Por otra parte, el carnaval no es
hoy, en esta pasta uniforme de deseos satisfechos y desabridos, ninguna válvula
de escape, erótico, burlesco o del tipo que queramos; es más bien una especie
de reedición de fiestas escolares, de divertimentos de recreo, como lo son las
llamadas procesiones infantiles, especie de proselitismo blando en el que
alumnos de primaria sacan a la calle túnicas de cartulina y miniaturas de
tronos de Semana Santa. Nos quedan,
con reservas, las celebraciones de las Fallas
levantinas. Éstas, posiblemente, y no otras, son las herederas de las “masques”

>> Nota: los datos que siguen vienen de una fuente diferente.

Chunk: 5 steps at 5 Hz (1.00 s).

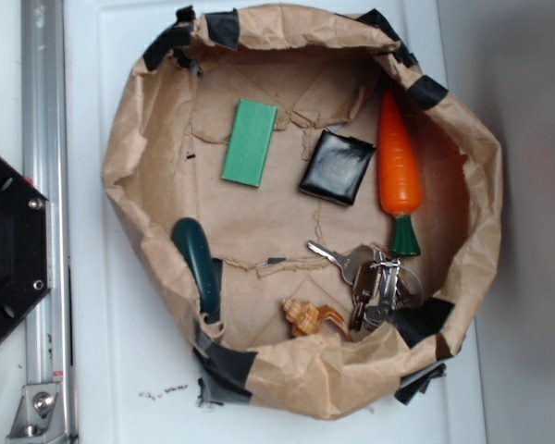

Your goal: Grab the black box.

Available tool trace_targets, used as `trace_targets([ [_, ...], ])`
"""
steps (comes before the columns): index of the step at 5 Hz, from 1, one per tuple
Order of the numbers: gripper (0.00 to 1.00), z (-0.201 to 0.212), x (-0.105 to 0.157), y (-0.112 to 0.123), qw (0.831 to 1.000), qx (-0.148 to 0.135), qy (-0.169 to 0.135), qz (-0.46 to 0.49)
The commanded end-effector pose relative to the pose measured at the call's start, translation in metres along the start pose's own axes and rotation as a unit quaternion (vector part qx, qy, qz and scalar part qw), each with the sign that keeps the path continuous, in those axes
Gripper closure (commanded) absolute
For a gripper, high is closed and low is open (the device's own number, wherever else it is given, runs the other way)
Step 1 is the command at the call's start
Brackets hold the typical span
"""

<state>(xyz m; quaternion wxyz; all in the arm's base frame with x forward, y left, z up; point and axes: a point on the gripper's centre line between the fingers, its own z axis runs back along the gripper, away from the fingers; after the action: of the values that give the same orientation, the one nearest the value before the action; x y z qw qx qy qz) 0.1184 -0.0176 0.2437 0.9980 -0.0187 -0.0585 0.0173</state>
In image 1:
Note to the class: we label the wooden carved figurine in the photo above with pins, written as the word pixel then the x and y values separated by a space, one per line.
pixel 307 319

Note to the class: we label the brown paper bag bin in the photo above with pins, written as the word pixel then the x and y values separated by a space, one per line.
pixel 164 161

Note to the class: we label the metal corner bracket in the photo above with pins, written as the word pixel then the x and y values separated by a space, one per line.
pixel 40 415

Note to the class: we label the green rectangular block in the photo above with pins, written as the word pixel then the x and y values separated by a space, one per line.
pixel 249 142

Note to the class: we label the bunch of silver keys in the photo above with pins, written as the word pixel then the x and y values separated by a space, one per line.
pixel 379 285

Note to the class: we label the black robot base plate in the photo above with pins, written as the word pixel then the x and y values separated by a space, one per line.
pixel 24 277

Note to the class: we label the orange toy carrot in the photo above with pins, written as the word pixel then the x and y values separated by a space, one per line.
pixel 399 187

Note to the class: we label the aluminium extrusion rail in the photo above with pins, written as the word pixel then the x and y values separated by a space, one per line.
pixel 49 350

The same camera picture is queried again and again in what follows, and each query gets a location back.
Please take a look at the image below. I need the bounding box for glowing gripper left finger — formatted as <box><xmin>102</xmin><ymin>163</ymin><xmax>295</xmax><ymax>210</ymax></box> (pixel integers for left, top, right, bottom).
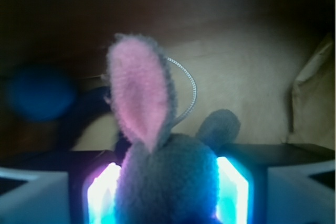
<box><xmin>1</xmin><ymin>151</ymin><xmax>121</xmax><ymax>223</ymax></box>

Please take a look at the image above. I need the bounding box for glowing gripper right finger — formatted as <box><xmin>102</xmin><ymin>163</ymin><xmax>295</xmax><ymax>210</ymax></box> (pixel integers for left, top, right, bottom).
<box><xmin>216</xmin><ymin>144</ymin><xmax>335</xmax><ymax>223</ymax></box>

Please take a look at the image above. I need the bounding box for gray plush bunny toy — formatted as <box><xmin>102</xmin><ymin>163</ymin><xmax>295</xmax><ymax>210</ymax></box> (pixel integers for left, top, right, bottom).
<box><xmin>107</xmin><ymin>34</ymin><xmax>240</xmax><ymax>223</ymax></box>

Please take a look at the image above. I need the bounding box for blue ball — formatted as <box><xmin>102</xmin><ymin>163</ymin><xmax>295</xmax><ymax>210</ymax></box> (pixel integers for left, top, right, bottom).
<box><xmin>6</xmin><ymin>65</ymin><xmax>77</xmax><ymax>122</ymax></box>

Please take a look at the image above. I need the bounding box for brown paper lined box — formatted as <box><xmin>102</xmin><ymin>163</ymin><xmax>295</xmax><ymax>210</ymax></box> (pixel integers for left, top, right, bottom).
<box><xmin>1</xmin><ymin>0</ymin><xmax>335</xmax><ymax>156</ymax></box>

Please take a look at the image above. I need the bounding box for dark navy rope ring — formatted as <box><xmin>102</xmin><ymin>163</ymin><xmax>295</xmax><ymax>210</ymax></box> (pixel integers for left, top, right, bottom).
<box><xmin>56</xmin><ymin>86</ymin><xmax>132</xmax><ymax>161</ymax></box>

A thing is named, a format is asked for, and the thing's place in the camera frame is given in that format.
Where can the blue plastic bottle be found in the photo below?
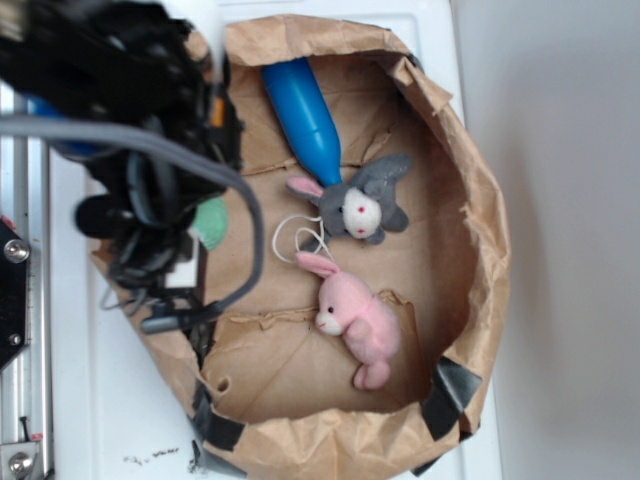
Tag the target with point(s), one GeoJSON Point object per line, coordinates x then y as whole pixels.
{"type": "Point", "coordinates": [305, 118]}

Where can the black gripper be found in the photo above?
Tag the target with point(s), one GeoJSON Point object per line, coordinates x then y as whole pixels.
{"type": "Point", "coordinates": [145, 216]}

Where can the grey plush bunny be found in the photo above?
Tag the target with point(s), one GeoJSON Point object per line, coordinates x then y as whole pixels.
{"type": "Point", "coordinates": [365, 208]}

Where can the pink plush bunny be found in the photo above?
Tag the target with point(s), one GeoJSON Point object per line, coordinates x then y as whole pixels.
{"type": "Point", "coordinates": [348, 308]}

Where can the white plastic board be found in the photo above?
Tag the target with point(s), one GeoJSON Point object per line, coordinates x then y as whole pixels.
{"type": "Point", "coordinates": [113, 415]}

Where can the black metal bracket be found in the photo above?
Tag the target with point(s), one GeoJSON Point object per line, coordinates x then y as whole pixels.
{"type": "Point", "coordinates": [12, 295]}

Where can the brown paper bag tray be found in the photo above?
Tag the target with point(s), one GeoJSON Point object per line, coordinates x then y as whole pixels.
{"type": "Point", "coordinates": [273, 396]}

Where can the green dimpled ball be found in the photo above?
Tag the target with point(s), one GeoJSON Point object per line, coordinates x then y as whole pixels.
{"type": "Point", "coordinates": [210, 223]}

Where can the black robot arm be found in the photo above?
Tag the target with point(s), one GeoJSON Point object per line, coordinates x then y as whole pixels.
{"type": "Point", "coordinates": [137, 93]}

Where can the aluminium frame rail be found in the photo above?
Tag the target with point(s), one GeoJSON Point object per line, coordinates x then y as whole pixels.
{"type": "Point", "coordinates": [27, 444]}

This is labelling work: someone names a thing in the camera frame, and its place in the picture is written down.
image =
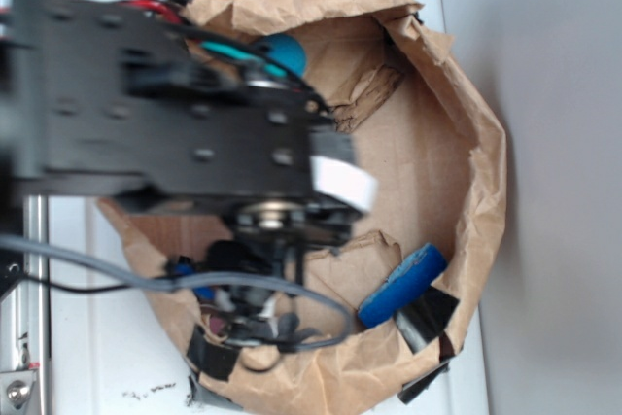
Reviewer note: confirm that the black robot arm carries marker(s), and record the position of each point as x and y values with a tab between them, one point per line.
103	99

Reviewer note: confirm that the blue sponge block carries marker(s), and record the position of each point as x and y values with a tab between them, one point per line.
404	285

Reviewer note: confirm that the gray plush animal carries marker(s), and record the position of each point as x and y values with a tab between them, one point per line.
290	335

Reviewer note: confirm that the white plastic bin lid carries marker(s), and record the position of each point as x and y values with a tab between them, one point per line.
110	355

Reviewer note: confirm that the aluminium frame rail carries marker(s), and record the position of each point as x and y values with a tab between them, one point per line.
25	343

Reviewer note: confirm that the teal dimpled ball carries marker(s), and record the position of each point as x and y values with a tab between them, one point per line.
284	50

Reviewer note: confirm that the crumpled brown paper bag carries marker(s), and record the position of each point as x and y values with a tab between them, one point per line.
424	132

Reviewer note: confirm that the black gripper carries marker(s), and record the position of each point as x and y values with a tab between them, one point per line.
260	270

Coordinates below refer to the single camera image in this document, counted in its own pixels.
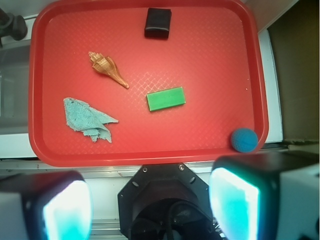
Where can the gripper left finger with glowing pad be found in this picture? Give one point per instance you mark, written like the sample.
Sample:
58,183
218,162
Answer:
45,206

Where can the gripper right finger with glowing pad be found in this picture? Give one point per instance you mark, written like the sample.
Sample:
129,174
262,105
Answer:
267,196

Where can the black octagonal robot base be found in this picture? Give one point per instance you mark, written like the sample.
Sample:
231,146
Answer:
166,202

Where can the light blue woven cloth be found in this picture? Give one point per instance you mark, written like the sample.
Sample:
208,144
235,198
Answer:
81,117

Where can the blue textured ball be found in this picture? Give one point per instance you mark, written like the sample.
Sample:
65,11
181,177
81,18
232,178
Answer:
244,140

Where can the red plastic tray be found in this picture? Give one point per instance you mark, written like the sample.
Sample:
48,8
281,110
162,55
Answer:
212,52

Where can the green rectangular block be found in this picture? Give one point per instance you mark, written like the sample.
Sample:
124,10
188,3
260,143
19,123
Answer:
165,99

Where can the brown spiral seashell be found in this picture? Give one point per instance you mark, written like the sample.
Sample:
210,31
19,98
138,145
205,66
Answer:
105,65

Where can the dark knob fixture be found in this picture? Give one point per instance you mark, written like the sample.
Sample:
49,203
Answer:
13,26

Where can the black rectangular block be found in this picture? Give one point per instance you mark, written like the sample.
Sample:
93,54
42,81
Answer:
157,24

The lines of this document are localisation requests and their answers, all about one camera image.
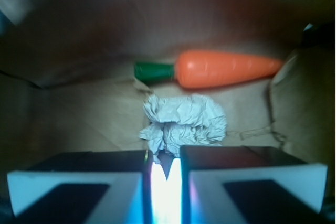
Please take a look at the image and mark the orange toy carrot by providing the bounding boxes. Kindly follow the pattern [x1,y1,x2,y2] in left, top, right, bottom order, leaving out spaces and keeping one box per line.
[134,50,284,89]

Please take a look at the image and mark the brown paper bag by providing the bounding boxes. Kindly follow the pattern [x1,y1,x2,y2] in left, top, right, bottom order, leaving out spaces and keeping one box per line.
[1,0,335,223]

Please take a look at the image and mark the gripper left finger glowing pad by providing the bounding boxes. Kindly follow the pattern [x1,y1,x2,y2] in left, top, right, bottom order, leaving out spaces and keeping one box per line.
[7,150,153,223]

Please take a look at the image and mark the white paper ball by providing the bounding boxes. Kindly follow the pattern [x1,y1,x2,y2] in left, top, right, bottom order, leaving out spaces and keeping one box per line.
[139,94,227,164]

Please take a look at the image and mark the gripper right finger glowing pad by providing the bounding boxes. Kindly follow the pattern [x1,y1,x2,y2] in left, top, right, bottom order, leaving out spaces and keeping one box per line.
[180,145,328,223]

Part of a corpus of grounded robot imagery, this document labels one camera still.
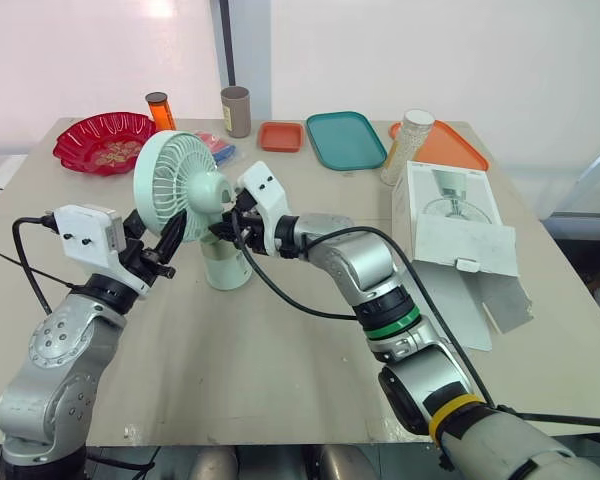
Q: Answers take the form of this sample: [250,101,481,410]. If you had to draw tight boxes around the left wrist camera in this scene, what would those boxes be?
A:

inglesas, de los entremeses ofrecidos en banquetes de nobles para el divertimento
distendido. Ya no hay pasión erótica desenfrenada, ni mucho menos sátira
descarnada, porque éstas son representaciones propias de sociedades fuertemente
represivas, donde en un momento determinado se ofrece una licencia al
desenfreno que impida la revolución, dentro de un tiempo cíclico, estacional
que ya no es el nuestro.
Y sin embargo, en los últimos dos
años, hemos visto con sorpresa una especie de renacimiento del Carnaval en
numerosas localidades, en participación pero también en intensidad. Esto implica,
a qué dudarlo, una reacción social a un momento de represión y control como
hace décadas que no se veía. Las quejas de sectores de la Iglesia Católica, las
amenazas de prohibir los disfraces de fuerzas del orden público, son pruebas de
la peligrosa deriva en la que entramos, que el cadáver insepulto de nuestro Carnaval,
extrañamente irreductible, parece tímidamente denunciar.